╔══

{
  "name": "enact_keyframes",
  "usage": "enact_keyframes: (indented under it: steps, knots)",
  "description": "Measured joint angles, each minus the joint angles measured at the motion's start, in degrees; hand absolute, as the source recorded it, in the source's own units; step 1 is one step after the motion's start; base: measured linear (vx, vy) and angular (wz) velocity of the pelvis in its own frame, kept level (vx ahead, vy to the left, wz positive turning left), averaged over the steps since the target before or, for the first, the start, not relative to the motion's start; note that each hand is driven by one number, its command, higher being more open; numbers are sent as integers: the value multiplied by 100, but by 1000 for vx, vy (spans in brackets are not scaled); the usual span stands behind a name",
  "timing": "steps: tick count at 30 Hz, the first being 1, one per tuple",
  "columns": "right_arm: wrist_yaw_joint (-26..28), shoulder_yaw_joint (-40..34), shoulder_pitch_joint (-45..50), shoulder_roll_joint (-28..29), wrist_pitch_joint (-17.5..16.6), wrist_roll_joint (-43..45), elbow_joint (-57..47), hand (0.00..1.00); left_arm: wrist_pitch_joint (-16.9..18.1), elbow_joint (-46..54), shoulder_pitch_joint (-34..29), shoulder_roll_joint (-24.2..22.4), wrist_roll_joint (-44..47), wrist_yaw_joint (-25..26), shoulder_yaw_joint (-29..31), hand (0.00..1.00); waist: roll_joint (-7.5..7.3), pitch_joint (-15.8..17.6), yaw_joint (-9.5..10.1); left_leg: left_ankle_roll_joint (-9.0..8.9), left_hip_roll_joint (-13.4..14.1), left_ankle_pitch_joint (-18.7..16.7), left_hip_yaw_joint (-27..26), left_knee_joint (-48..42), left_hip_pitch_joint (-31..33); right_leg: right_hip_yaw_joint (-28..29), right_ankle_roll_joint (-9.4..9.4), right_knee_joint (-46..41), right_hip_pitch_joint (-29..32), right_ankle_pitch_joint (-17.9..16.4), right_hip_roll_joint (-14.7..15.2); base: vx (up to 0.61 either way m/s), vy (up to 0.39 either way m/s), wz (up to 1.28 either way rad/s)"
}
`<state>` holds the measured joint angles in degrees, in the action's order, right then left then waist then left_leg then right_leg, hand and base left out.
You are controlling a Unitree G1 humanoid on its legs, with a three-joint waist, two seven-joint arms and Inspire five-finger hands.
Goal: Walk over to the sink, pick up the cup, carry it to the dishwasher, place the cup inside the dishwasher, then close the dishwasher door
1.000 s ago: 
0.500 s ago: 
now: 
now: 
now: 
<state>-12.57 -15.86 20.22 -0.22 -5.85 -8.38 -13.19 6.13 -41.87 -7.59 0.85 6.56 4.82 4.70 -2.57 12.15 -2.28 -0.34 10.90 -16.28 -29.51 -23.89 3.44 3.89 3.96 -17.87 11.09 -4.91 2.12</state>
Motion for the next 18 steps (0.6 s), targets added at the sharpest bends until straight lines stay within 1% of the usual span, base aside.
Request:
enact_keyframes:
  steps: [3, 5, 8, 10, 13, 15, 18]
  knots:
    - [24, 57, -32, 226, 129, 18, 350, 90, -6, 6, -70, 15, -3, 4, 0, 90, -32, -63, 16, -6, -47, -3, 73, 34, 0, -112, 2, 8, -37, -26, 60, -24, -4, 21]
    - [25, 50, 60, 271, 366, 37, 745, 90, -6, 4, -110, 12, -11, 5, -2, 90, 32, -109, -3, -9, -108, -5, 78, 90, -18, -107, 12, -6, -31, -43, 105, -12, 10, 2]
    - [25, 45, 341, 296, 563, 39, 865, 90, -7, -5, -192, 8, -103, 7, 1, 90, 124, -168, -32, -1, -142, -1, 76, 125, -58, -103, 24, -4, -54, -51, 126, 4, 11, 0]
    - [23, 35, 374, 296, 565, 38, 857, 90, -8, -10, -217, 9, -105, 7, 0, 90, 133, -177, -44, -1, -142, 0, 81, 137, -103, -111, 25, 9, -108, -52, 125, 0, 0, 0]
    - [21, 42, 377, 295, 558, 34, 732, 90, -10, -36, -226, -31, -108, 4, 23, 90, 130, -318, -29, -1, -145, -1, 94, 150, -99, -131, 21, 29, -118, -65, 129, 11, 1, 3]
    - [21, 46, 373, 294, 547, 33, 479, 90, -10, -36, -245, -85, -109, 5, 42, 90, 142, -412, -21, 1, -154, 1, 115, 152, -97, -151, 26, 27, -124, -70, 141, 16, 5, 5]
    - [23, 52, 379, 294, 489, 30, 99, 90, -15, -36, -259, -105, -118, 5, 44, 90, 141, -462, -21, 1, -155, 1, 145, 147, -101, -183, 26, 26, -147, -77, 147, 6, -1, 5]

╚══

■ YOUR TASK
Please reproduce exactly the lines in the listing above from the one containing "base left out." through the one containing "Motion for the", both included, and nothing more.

■ REPLY TO THE EXERCISE
`<state>` holds the measured joint angles in degrees, in the action's order, right then left then waist then left_leg then right_leg, hand and base left out.
You are controlling a Unitree G1 humanoid on its legs, with a three-joint waist, two seven-joint arms and Inspire five-finger hands.
Goal: Walk over to the sink, pick up the cup, carry it to the dishwasher, place the cup inside the dishwasher, then close the dishwasher door
1.000 s ago: 
0.500 s ago: 
now: 
now: 
now: 
<state>-12.57 -15.86 20.22 -0.22 -5.85 -8.38 -13.19 6.13 -41.87 -7.59 0.85 6.56 4.82 4.70 -2.57 12.15 -2.28 -0.34 10.90 -16.28 -29.51 -23.89 3.44 3.89 3.96 -17.87 11.09 -4.91 2.12</state>
Motion for the next 18 steps (0.6 s), targets added at the sharpest bends until straight lines stay within 1% of the usual span, base aside.

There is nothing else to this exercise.